– Понятно, про санкции мы уже говорили. Что будет с нефтяными ценами после замирения Запада с Ираном.

– Они снизятся, но не критично. И не факт, что надолго, потому что цена нефти определяется на специально выбранном очень узком сегменте рынка – как если бы цену всего хлеба в России определяли по цене в Филипповской булочной на Тверской. Нефтяной рынок сконструирован как самый спекулятивный рынок мира, и цена определяется динамикой спекулятивных капиталов, а не спроса и предложения. То есть нигерийские повстанцы, малаккские или сомалийские пираты могут изменить цену на плюс-минус 5%. Если Йемен заблокирует нефтяные коммуникации в Баб-эль-Мандебском проливе – ещё 10%. Но цена быстро возвращается обратно.

Помимо спекулятивных капиталов на цену влияют базовые интересы. Так, средняя рентабельность добычи американской нефти – 60 долларов за баррель. Большего снижения в среднесрочном плане они не допустят – если надо, устроят отдельную войну.

– Так дорого?

– Это себестоимость не на скважине, а при продаже: включая административные издержки, хранение, транспорт... Ну и какую-то прибыль нужно иметь, поэтому для США нормальная цена – 65 долларов за баррель. И это в условиях дармового кредитования, свободных денег, реиндустриализации. Какое-то время Америка потерпит и более низкую цену. Мы можем увидеть и 46 долларов, как недавно, и 34, как осенью 2008 года, но буквально на день-два. А дальше цена всплывёт, – и подтянется к 65 долларам за баррель.

– Михаил, понятно, что на Украине и в самом деле народ ходит под флагами со свастикой. Ясный пень – нацисты. Но про фашизм говорят, что он возрождается и во Франции, и в Венгрии. С какого перепугу?

– В мире сложился глобальный бизнес. Обслуживающих его людей стало много, и они сложились в глобальный управляющий класс – сообщество людей, объединённых общим образом жизни, который диктует единый взгляд на мир, единую систему ценностей, единые интересы. Ужас глобального управляющего класса заключается в его полной безответственности: его представители, обладая колоссальной властью, не отвечают ни перед государствами, ни перед избирателями, ни перед акционерами. Они продолжают быть заинтересованными в глобальном рынке, который распадается на наших глазах. Элита почти любой значимой страны, включая США, всасывается в глобальный управляющий класс не потому, что её покупают за бабки или за красивую перспективу, хотя это тоже имеет место. У неё просто общий образ жизни с представителями глобального бизнеса: не с крестьянами или работягами, которые копаются на своих рабочих местах, не с офисным планктоном и даже не с инженерами и художниками. По этому общему «зову крови» национальные элиты начинают уничтожать свои страны в интересах глобального бизнеса. Это общий пример, и Франция с Венгрией, и даже Россия с США не исключение.

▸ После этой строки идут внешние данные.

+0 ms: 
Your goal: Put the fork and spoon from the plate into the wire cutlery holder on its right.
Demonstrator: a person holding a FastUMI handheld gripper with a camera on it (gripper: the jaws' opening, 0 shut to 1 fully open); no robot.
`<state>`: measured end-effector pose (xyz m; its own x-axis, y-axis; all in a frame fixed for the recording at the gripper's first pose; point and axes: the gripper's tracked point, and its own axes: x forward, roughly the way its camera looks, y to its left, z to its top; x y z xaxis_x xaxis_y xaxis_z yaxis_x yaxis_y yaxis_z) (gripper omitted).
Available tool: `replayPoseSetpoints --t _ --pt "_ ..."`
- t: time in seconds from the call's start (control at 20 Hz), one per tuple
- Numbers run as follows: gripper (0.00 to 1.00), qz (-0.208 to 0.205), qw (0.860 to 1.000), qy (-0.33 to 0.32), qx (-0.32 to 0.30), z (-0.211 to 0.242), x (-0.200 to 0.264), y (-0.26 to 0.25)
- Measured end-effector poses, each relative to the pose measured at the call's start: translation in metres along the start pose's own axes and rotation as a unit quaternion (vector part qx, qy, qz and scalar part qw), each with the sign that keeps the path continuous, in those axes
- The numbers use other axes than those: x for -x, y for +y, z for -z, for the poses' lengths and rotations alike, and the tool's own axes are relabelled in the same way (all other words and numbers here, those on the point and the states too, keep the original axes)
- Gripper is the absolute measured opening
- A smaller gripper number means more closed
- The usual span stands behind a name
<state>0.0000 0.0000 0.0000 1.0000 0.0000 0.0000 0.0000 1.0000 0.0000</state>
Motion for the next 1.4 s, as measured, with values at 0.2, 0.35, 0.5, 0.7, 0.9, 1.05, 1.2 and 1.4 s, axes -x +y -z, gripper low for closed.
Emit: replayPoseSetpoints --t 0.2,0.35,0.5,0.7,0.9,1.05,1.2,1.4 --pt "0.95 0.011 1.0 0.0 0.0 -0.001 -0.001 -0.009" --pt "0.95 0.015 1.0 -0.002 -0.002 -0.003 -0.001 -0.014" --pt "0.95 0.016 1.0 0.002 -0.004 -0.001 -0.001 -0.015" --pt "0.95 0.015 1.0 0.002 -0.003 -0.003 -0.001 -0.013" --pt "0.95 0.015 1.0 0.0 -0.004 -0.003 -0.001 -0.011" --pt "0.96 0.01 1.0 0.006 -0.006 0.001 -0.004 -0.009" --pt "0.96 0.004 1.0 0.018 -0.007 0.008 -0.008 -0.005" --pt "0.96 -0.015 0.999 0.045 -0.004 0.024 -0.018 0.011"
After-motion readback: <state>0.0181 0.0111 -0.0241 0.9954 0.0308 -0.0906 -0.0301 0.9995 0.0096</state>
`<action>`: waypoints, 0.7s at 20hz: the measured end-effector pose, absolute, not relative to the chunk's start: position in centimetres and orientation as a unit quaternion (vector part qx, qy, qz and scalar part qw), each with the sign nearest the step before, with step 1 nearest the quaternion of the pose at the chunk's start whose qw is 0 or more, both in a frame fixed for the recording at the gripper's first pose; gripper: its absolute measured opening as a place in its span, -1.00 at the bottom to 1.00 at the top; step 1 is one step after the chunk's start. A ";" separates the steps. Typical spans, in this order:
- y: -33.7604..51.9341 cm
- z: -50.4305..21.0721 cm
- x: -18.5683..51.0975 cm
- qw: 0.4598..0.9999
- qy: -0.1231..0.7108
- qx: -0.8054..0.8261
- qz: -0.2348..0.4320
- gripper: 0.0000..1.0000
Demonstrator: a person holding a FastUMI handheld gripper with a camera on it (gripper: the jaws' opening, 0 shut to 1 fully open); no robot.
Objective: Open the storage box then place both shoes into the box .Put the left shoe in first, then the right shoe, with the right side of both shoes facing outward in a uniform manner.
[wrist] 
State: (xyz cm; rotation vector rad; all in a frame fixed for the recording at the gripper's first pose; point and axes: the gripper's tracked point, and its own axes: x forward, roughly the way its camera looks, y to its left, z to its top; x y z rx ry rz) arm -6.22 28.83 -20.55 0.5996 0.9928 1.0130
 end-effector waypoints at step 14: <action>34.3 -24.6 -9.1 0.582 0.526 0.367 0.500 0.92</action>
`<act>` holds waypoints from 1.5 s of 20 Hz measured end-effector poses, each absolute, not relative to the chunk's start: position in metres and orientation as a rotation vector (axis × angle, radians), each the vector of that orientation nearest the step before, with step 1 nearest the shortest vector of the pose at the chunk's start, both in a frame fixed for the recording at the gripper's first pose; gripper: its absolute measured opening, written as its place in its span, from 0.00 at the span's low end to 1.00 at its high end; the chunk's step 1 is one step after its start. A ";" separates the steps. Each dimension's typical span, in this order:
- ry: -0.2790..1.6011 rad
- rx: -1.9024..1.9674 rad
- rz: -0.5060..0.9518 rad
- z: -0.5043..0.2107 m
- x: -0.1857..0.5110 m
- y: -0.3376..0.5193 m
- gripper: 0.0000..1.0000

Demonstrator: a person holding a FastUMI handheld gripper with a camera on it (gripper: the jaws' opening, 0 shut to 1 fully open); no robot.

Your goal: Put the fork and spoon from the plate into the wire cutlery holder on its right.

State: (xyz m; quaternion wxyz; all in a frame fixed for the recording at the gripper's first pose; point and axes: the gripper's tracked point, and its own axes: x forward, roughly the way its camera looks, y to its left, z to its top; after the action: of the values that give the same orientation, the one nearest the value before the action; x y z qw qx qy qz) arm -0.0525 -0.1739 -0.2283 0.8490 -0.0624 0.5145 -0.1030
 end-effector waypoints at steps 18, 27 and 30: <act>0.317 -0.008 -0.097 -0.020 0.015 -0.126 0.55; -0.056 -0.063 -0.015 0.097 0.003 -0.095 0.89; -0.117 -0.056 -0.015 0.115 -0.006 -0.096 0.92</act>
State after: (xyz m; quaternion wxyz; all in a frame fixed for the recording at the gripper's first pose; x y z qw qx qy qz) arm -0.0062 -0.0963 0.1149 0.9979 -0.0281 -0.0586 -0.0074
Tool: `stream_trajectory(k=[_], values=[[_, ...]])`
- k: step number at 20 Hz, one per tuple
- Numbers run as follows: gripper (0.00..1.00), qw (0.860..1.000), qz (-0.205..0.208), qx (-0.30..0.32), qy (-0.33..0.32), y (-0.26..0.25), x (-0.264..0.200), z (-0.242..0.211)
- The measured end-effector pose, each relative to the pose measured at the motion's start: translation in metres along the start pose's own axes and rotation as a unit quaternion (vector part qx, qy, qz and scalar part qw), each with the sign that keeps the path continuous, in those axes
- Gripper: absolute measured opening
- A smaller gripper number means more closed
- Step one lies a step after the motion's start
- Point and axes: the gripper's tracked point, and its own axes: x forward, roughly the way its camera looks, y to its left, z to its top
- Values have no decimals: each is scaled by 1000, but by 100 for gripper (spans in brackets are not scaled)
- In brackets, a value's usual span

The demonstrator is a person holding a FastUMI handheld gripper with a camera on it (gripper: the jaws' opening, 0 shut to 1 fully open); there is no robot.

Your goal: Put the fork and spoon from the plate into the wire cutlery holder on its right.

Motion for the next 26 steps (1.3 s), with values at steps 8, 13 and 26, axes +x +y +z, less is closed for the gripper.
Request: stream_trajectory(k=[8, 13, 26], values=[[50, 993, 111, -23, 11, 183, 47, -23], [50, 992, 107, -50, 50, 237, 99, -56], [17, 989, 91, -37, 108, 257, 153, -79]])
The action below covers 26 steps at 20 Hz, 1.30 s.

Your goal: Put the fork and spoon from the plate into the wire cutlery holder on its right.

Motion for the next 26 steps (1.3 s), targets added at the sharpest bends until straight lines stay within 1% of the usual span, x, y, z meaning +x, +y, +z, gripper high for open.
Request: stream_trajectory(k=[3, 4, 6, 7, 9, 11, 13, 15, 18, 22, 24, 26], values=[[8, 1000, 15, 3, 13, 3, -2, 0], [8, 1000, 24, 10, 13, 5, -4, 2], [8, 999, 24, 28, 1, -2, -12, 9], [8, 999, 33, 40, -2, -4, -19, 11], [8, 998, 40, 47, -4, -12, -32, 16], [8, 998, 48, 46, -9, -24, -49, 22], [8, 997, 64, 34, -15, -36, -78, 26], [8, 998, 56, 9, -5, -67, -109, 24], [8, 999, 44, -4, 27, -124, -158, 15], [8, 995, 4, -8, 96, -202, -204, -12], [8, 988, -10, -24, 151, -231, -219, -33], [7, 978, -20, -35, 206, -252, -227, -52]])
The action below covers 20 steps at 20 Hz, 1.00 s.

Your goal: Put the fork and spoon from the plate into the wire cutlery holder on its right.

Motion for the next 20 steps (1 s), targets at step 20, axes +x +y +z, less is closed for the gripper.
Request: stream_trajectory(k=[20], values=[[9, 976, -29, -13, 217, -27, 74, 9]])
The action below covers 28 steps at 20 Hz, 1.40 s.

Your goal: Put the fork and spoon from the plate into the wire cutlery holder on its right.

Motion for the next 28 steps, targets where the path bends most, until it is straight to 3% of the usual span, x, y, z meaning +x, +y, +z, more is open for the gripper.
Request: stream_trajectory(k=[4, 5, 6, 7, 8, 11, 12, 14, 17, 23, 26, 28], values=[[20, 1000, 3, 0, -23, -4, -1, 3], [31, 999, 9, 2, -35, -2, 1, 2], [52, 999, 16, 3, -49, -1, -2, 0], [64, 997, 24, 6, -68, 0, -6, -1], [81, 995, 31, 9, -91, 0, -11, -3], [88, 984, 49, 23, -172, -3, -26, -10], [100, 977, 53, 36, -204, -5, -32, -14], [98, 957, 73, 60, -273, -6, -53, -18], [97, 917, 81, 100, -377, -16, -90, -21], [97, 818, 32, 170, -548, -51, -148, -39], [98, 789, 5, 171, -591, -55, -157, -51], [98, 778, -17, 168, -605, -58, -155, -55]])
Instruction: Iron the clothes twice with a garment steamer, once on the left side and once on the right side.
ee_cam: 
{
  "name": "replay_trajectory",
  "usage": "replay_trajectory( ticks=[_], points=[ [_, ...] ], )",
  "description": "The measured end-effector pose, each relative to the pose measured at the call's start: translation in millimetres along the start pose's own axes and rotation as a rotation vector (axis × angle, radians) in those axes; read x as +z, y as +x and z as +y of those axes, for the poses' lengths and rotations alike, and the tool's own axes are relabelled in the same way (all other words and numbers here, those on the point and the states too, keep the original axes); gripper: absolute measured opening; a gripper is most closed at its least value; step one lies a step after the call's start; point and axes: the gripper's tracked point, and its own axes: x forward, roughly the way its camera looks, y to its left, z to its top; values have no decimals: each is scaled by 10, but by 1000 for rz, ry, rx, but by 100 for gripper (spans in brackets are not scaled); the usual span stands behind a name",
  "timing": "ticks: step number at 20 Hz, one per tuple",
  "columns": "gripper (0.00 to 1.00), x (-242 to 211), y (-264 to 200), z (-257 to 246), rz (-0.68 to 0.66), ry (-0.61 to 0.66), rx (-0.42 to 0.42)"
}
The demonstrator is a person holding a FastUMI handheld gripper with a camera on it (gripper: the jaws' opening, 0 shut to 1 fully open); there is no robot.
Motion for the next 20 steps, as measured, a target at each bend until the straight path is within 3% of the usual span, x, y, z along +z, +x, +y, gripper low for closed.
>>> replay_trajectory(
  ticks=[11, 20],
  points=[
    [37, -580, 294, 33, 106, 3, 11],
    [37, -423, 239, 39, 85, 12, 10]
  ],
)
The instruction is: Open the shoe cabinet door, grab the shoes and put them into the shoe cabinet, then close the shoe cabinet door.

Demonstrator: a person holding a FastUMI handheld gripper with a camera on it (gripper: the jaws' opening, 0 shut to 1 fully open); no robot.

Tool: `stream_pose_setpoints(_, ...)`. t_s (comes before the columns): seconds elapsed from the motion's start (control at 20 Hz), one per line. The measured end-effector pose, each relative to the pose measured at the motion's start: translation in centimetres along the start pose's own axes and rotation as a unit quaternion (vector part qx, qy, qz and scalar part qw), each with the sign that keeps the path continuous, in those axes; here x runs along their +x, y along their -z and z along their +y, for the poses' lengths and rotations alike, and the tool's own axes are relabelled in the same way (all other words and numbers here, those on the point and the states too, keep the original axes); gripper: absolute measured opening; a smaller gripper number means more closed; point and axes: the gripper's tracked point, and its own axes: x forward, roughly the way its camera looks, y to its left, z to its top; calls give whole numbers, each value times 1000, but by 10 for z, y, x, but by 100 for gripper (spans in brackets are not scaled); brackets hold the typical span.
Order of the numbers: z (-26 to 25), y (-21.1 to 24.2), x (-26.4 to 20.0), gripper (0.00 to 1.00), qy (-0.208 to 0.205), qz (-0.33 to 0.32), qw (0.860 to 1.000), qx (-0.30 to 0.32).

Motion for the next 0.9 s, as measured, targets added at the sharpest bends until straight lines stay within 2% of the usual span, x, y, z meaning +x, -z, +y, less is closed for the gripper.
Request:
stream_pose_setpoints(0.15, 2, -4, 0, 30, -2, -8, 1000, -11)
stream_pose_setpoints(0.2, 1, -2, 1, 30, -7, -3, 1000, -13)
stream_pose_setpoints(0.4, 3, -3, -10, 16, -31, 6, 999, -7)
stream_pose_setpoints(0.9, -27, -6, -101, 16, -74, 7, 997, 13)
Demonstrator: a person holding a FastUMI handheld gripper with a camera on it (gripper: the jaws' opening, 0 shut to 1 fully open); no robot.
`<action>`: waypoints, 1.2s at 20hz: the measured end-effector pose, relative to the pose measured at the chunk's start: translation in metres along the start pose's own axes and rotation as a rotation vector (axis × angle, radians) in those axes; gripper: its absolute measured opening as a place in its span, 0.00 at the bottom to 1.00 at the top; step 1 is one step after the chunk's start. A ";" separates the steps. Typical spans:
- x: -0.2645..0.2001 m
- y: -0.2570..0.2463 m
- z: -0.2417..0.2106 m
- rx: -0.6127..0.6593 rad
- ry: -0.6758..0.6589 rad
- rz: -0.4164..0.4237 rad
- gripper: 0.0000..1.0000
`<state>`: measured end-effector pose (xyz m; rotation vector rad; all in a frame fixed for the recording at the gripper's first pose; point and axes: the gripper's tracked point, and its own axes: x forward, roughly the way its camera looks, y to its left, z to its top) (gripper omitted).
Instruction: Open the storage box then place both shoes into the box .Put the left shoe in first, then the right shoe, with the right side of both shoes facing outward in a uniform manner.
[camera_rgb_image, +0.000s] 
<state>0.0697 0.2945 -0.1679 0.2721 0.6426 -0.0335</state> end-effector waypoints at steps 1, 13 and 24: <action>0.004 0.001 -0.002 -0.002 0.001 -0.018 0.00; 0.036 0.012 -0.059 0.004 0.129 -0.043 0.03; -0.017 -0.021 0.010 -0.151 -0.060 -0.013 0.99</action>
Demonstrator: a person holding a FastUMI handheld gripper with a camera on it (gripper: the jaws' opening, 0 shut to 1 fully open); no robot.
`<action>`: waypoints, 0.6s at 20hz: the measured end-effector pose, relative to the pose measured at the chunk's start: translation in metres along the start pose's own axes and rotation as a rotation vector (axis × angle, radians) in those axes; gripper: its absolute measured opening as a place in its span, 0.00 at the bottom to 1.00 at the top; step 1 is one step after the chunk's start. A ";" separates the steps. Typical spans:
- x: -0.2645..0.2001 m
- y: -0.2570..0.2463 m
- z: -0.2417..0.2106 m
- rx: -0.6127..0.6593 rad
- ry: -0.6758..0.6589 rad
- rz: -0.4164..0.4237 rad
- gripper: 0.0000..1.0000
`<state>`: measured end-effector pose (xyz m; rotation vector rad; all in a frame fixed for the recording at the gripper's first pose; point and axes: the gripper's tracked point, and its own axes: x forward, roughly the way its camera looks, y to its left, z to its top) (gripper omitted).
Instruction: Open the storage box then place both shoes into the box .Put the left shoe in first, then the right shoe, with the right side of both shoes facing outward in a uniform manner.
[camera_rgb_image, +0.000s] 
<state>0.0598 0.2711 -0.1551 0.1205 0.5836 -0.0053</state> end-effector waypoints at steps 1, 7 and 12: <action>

Но народы и страны – живые социальные организмы. У них есть инстинкт самосохранения, и они противостоят превращению себя в навоз, перефразируя слова Столыпина, на котором произрастает глобальный бизнес. В рамках этого противостояния мы везде видим появление новых партий. Они могут быть левые, как в Греции и Германии, или правые, как во Франции или Венгрии, – но они прежде всего служат своему народу. Это и есть восстановление патриотизма. Мы присутствуем при рождении нового, патриотического Интернационала, как это ни нелепо звучит. Он объединяет патриотов в их противостоянии глобальному бизнесу.

Что такое БРИКС? Это крупные серьёзные страны, руководители которых считают себя обязанными служить своему народу, а не глобальному бизнесу. В этом смысл БРИКС: общность идеологии при полном разнообразии политических и экономических интересов. Естественно, что обслуга глобального бизнеса, патентованные либералы, обвиняют патриотов во всех смертных грехах.

Стоит вам выступить против глобального бизнеса, вас сразу же обвинят в фашизме. Порой эти обвинения справедливы (скажем, в современной Украине нацисты вместе с либералами обслуживают глобальный бизнес и поддерживаются им). Но если вы являетесь просто патриотом, то вас в нацизме обвинят всё равно, как обвиняли Глазьева в 2003 году. Это уже либеральная привычка.